Better men than I suggest including all the schema files provided. In theory you can hunt down the Netscape schema files, and make a Netscape import that doesn't lose any data - see later - but all we are likely to lose is "date modified" and whether they "like html mail", which will now be today, and 'why would you send mail in html format ?' (Maybe some odd address fields - I'm still working on this).

Extract of slapd.conf 

include     /usr/local/etc/openldap/schema/core.schema
include     /usr/local/etc/openldap/schema/cosine.schema
include     /usr/local/etc/openldap/schema/nis.schema
include     /usr/local/etc/openldap/schema/misc.schema
include     /usr/local/etc/openldap/schema/inetorgperson.schema
include     /usr/local/etc/openldap/schema/java.schema

Create somewhere in the hierarchy to store all your addresses (I did dc="eighth-layer",dc="com" - but maybe somewhere else would be better) as explained in the guide.
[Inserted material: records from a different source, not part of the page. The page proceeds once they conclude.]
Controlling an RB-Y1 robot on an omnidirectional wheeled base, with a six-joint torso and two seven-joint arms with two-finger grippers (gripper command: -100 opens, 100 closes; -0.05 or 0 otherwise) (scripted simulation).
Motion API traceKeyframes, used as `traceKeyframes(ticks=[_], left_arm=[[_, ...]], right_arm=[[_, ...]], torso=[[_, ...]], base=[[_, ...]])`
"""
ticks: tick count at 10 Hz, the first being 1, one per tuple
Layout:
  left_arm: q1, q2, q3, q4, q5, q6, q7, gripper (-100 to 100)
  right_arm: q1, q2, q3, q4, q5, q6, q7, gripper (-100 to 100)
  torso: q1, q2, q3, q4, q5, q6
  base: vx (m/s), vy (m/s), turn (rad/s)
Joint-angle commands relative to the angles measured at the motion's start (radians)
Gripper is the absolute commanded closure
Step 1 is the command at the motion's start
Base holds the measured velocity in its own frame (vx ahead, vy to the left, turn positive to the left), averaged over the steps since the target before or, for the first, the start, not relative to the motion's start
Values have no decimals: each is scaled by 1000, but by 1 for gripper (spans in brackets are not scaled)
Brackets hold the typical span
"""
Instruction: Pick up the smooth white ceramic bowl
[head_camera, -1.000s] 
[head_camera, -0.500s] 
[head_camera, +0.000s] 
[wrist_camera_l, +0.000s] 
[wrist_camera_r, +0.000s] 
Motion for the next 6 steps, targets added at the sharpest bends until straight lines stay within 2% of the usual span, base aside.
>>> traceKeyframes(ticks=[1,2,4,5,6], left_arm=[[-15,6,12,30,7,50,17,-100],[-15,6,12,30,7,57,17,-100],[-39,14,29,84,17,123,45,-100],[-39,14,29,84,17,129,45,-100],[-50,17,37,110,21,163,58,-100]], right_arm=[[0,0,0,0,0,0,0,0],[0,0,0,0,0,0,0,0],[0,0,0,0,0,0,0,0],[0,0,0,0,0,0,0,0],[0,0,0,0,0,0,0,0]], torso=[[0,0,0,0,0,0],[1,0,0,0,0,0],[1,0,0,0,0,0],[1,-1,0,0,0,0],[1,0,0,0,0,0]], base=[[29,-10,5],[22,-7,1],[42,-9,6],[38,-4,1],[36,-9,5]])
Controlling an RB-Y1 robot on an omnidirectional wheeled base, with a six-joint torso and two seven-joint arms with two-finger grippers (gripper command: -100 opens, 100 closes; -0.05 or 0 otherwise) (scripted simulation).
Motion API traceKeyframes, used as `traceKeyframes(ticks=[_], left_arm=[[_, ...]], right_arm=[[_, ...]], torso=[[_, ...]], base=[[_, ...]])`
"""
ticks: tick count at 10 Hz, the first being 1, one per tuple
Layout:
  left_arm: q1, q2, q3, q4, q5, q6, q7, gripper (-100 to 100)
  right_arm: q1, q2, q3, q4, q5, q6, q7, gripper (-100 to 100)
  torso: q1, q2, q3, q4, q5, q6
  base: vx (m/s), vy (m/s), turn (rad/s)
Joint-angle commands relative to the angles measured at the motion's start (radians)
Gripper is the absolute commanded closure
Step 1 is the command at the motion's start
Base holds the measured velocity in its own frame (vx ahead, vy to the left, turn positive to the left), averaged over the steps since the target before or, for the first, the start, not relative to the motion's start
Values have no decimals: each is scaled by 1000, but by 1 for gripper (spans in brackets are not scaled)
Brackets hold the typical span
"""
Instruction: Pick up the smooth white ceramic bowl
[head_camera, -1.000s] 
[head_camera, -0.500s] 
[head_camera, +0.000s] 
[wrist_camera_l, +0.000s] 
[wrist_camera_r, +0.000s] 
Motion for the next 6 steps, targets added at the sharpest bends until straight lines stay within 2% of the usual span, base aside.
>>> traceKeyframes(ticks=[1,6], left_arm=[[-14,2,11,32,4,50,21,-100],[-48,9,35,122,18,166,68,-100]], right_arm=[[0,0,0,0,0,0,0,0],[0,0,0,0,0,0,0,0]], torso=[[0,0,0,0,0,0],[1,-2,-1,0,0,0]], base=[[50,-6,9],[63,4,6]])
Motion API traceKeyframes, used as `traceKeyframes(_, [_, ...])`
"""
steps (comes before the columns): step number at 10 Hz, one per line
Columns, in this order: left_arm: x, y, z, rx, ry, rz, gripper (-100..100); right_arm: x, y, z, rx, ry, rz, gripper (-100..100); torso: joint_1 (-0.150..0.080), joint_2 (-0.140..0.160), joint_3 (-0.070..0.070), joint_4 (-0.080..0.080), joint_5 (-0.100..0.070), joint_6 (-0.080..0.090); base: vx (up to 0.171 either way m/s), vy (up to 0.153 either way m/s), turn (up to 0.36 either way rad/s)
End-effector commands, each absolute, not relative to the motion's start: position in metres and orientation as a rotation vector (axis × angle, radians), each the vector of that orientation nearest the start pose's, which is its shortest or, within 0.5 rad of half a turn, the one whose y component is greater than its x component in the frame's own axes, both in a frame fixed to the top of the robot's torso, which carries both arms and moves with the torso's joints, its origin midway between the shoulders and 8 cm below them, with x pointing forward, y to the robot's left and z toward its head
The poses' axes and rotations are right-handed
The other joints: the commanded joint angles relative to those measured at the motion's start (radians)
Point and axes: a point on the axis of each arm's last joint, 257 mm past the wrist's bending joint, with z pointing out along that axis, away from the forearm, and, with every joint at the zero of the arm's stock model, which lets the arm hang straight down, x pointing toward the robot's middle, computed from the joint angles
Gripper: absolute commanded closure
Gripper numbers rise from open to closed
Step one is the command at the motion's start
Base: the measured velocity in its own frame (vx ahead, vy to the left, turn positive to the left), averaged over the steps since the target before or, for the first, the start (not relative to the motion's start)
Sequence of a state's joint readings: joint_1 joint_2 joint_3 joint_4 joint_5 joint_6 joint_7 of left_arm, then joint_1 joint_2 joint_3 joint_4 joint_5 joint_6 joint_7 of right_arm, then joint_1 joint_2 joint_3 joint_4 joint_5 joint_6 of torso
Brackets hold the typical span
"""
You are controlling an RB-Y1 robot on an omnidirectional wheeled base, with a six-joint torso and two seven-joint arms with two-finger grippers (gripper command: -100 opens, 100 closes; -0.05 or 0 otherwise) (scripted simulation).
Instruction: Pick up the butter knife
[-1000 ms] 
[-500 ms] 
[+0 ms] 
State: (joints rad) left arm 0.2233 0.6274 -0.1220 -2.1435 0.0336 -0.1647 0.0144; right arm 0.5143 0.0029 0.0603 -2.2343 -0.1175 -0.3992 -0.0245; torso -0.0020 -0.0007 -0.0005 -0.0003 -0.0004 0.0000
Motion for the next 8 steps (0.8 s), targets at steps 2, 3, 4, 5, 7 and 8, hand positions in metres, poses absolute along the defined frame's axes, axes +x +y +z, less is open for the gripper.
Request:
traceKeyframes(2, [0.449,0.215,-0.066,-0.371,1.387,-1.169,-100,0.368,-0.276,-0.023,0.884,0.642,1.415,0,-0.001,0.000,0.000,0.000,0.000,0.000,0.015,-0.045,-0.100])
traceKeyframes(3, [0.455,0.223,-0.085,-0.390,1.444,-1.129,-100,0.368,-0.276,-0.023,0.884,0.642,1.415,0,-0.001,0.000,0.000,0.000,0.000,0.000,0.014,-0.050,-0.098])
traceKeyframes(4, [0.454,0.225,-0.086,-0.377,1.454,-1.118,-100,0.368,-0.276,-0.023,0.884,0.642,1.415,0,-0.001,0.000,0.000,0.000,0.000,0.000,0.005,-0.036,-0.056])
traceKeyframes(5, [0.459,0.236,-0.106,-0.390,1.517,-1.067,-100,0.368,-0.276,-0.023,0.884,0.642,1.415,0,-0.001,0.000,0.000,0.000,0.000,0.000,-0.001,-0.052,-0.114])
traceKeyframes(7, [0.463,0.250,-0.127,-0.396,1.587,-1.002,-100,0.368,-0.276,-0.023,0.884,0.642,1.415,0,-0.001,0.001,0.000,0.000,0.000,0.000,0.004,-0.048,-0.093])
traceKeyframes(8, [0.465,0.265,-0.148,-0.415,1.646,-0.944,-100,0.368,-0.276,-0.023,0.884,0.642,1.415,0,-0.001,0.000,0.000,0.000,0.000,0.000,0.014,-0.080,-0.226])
Create the manager person as explained in the getting started guide.

Export you address books in 'ldif'. This could be fun. Netscape Messenger can export LDIF on Linux. Netscape Messenger can import many formats and export LDIF on Windoze. So yet another use for a Windoze box, but then if your importing Outlook address books you probably have the odd Windoze box.

Cleanup your address book ldif. The LDIF format is easily machinable, I used vi with 'ex/sed' like commands - others use PERL but I haven't learnt it yet.

Netscape produced something like the Aaron entry below..... well there were 700+ other entries. You can of course concatenate all your address books when doing this to get as many as possible in. 

dn: cn=Aaron Trevena,mail=betty at termisoc.org
modifytimestamp: 20001110093905Z
cn: Aaron Trevena
xmozillanickname: Aaron Trevena
mail: betty at termisoc.org
xmozillausehtmlmail: FALSE
givenname: Aaron
sn: Trevena
xmozillauseconferenceserver: 0
objectclass: top
objectclass: person

LDIF is very sensitive to white space, at the start of lines it means continued from above, at the end of lines it gets included in the data, and a blank lines mean a new record. Junk looking lines are probably base64 encoding - they'll look okay in applications - honest.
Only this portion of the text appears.